The Pequa Boys Rock; Walgreens Scoops Pushing Daisies

Ankle issues have impeded some of my usually scheduled blogging—-it’s that, or when I had my hair cut last week, I, like Samson, lost some of my writing strength.

It was fun to see my hometown’s two comic sons on screen together tonight on 30 Rock. The episode wasn’t fabulous, but it was good. I love the music of the show, from the charmingly frantic, forties chase scene beats of the opening, to the extended big movie vamp music in scenes.
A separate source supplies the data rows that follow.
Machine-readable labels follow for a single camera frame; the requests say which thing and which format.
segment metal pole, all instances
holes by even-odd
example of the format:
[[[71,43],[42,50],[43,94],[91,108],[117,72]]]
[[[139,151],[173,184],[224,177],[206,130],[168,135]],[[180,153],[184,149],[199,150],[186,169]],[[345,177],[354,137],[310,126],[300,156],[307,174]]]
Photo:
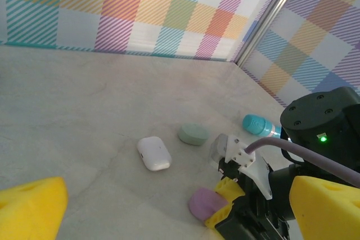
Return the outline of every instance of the metal pole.
[[[281,11],[287,0],[272,0],[261,16],[254,30],[251,32],[249,38],[238,53],[235,63],[241,67],[245,61],[250,57],[251,53],[259,44],[266,31],[269,29],[271,23],[274,21],[278,13]]]

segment blue cap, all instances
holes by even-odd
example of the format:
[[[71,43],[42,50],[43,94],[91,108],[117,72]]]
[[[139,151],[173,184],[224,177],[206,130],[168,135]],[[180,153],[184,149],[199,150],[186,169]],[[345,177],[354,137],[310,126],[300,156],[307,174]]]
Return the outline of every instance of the blue cap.
[[[246,115],[242,120],[242,127],[251,134],[267,137],[273,132],[273,137],[280,137],[281,128],[274,126],[267,119],[258,115]]]

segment plaid wallpaper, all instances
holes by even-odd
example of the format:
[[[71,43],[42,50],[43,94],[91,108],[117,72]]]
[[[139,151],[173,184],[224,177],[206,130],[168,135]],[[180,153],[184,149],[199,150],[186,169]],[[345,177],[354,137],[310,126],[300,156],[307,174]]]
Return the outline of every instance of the plaid wallpaper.
[[[243,70],[283,106],[340,86],[360,94],[360,0],[289,0]]]
[[[262,0],[0,0],[0,43],[225,61]]]
[[[254,30],[256,25],[258,24],[260,18],[263,16],[265,10],[269,6],[272,0],[265,0],[259,3],[258,8],[254,10],[253,15],[250,17],[250,20],[247,24],[247,26],[243,29],[243,31],[240,33],[239,38],[237,39],[237,42],[234,44],[232,49],[230,50],[227,61],[234,62],[236,60],[236,57],[239,55],[240,50],[244,46],[245,42],[249,38],[251,32]]]

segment green oval soap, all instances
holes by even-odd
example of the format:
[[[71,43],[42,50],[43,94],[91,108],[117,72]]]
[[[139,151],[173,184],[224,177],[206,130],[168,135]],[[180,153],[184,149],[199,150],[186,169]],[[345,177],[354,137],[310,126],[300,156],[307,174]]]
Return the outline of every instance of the green oval soap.
[[[178,132],[179,139],[193,146],[200,146],[209,138],[209,132],[198,124],[183,124]]]

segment marble surface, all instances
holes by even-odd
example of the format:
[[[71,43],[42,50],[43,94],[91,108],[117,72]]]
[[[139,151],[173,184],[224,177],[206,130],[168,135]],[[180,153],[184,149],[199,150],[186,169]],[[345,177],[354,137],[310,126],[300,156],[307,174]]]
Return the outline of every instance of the marble surface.
[[[66,180],[58,240],[176,240],[217,238],[187,209],[220,179],[207,162],[212,141],[250,143],[242,118],[278,123],[282,107],[231,63],[0,46],[0,111],[0,188]],[[187,122],[210,130],[202,147],[177,138]],[[168,170],[142,163],[136,143],[148,136],[167,146]],[[274,169],[289,164],[276,148],[261,152]]]
Having Donaghy meltdown in front of Seinfeld wasn’t that good of a premise, but having Baldwin, who went to Berner High School (“the other high school”), cave to Seinfeld, who went to Massapequa High School, was funny to the hometown crowd.
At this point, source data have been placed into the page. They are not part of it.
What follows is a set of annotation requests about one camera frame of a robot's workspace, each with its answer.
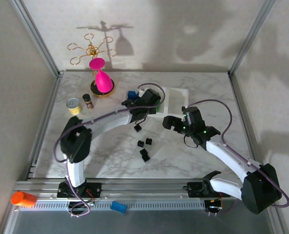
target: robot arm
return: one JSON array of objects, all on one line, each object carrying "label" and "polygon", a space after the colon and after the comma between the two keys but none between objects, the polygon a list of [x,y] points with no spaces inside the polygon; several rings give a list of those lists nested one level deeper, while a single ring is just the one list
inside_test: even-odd
[{"label": "robot arm", "polygon": [[153,89],[148,89],[137,100],[124,101],[117,109],[100,117],[85,120],[79,120],[77,117],[70,118],[62,134],[81,122],[90,122],[90,124],[70,131],[60,142],[63,156],[67,159],[68,175],[72,186],[79,189],[86,181],[84,159],[89,155],[90,144],[94,138],[120,125],[141,120],[147,114],[156,113],[155,108],[133,109],[133,107],[155,106],[159,101],[159,94]]},{"label": "robot arm", "polygon": [[240,160],[223,144],[220,132],[212,126],[206,126],[197,107],[182,109],[184,121],[180,118],[167,116],[163,126],[192,138],[197,146],[212,153],[230,167],[239,177],[239,182],[227,181],[222,178],[213,178],[218,171],[214,171],[203,178],[203,193],[225,193],[243,201],[244,205],[254,214],[258,214],[268,206],[278,201],[282,194],[274,188],[258,171],[250,165],[266,173],[278,184],[275,169],[270,165],[260,165],[257,161],[247,158],[247,163]]}]

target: orange cap
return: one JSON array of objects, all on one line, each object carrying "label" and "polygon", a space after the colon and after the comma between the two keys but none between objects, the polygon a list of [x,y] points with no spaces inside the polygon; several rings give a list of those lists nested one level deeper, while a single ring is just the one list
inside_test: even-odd
[{"label": "orange cap", "polygon": [[37,197],[32,194],[17,191],[11,197],[11,203],[17,206],[33,207],[37,201]]}]

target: wire
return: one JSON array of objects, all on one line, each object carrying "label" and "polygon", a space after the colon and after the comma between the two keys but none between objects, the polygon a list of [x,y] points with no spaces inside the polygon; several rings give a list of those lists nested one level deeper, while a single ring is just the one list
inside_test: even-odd
[{"label": "wire", "polygon": [[286,204],[283,204],[283,205],[274,205],[272,204],[273,207],[277,207],[277,208],[285,208],[287,206],[289,206],[289,197],[288,195],[280,188],[280,186],[278,186],[269,176],[267,176],[263,171],[261,171],[258,167],[256,167],[255,165],[249,163],[249,161],[244,158],[243,156],[241,156],[237,151],[235,151],[233,148],[231,148],[229,145],[227,145],[225,139],[224,139],[224,135],[225,133],[229,130],[229,128],[231,127],[231,124],[232,124],[232,120],[233,120],[233,117],[232,117],[232,112],[230,110],[230,108],[222,101],[219,101],[219,100],[216,100],[216,99],[205,99],[205,100],[202,100],[202,101],[197,101],[197,102],[194,102],[190,105],[188,105],[189,107],[191,106],[194,106],[194,105],[197,105],[197,104],[200,104],[202,102],[206,102],[206,101],[214,101],[214,102],[219,102],[220,104],[224,105],[225,108],[228,110],[229,112],[229,115],[230,115],[230,122],[229,124],[227,125],[227,127],[225,128],[225,130],[223,131],[223,133],[221,134],[221,140],[222,140],[222,143],[225,145],[226,149],[228,149],[229,151],[231,151],[239,160],[243,161],[244,163],[248,164],[248,166],[251,166],[252,168],[254,168],[256,171],[258,171],[264,178],[267,179],[268,182],[270,182],[271,185],[274,186],[274,188],[276,188],[281,194],[283,194],[283,196],[285,197],[286,199]]},{"label": "wire", "polygon": [[184,144],[185,144],[186,146],[188,146],[188,147],[191,147],[191,148],[196,149],[196,148],[198,147],[198,145],[196,145],[196,147],[193,147],[193,146],[191,146],[191,145],[188,145],[188,144],[185,142],[185,138],[186,138],[186,137],[187,137],[187,135],[184,135],[184,137],[183,137]]},{"label": "wire", "polygon": [[[135,110],[135,109],[142,109],[142,108],[145,108],[145,109],[151,109],[151,108],[155,108],[159,105],[161,105],[164,101],[165,101],[165,98],[166,98],[166,95],[165,95],[165,91],[162,89],[162,87],[160,87],[158,84],[155,84],[155,83],[143,83],[141,85],[138,86],[138,89],[142,86],[145,86],[145,85],[153,85],[153,86],[156,86],[157,88],[159,88],[162,93],[163,93],[163,98],[162,100],[156,104],[156,105],[153,105],[153,106],[135,106],[135,107],[130,107],[130,108],[126,108],[126,109],[120,109],[120,110],[115,110],[115,111],[112,111],[110,113],[107,113],[105,115],[102,115],[102,116],[99,116],[97,118],[94,118],[90,121],[87,121],[87,122],[84,122],[84,123],[80,123],[80,124],[77,124],[69,129],[67,129],[64,133],[61,134],[61,136],[57,139],[57,141],[55,142],[54,146],[53,146],[53,156],[54,156],[54,159],[57,161],[57,162],[60,162],[60,163],[65,163],[65,169],[66,169],[66,172],[65,172],[65,178],[66,178],[66,181],[67,181],[67,184],[68,186],[70,187],[72,193],[74,194],[74,196],[80,200],[80,202],[76,203],[72,209],[71,209],[71,216],[76,216],[76,217],[81,217],[81,216],[84,216],[86,214],[89,214],[90,212],[90,205],[84,201],[75,191],[75,189],[73,188],[72,186],[72,183],[71,183],[71,180],[70,180],[70,176],[69,176],[69,173],[68,173],[68,166],[67,166],[67,159],[63,159],[63,160],[59,160],[57,158],[57,147],[58,147],[58,144],[60,143],[60,141],[67,135],[69,134],[72,130],[76,129],[76,128],[79,128],[81,126],[84,126],[86,124],[93,124],[103,118],[106,118],[108,116],[111,116],[111,115],[116,115],[117,113],[121,113],[121,112],[126,112],[126,111],[131,111],[131,110]],[[73,213],[73,209],[79,205],[84,205],[85,207],[87,207],[87,211],[86,212],[83,212],[81,214],[78,214],[78,215],[75,215]]]},{"label": "wire", "polygon": [[218,214],[224,215],[224,214],[230,212],[231,210],[233,210],[236,207],[237,203],[238,203],[238,199],[235,200],[235,202],[233,203],[233,205],[230,208],[228,208],[227,210],[222,210]]},{"label": "wire", "polygon": [[94,200],[94,201],[96,201],[96,199],[95,199],[95,197],[92,195],[92,192],[91,192],[91,190],[90,189],[86,189],[86,192],[90,195],[90,197],[91,197],[91,199],[90,199],[90,201],[89,202],[91,202],[92,201],[92,199]]},{"label": "wire", "polygon": [[219,193],[219,195],[220,195],[221,207],[223,208],[223,202],[222,202],[222,194],[221,194],[221,193]]}]

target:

I would like to see the two in another episode together that gave them more to do, and, since this is fantasy, throw in Jack Rudolph. That would be one fine half hour of television.

I haven’t been keeping up with too many of the new crop of shows, but I watched Pushing Daisies.

I enjoyed it. I like an occasional easy sojourn into the fairy tale sensibility and those gorgeous saturated colors are a real kind of eye candy. The writing was engaging and the narration hypnotically melodious.

But I must say that in terms of television, the Walgreens “A Town Called Perfect” commercials got there first (except for the color palette.) Those are only 30 seconds, so I agree with the blogsphere’s skepticism that PD can be sustained.

3 comments:

clairehelene7 said...

I liked Pushing Daisies, too. It's appealing, but I agree that it could get tedious. The voice over sort of reminds me of Lemony Snicket books, and the colors of Amelie.

Mapeel said...

Hi claire, I thought of Lemony Snicket too. For this series to survive, they have got to move it to 9:00. 8:00 is just too early to commit to.

Anonymous said...

Watched Pushing Daisies for the first time last night. I started out skeptical, but by the end, I was sold.

I like it! We'll see if it's too weird to last. I have a feeling it's going to be a critical success that the masses don't *get*.

Good link between the show and the Walgreens' spots. Very true.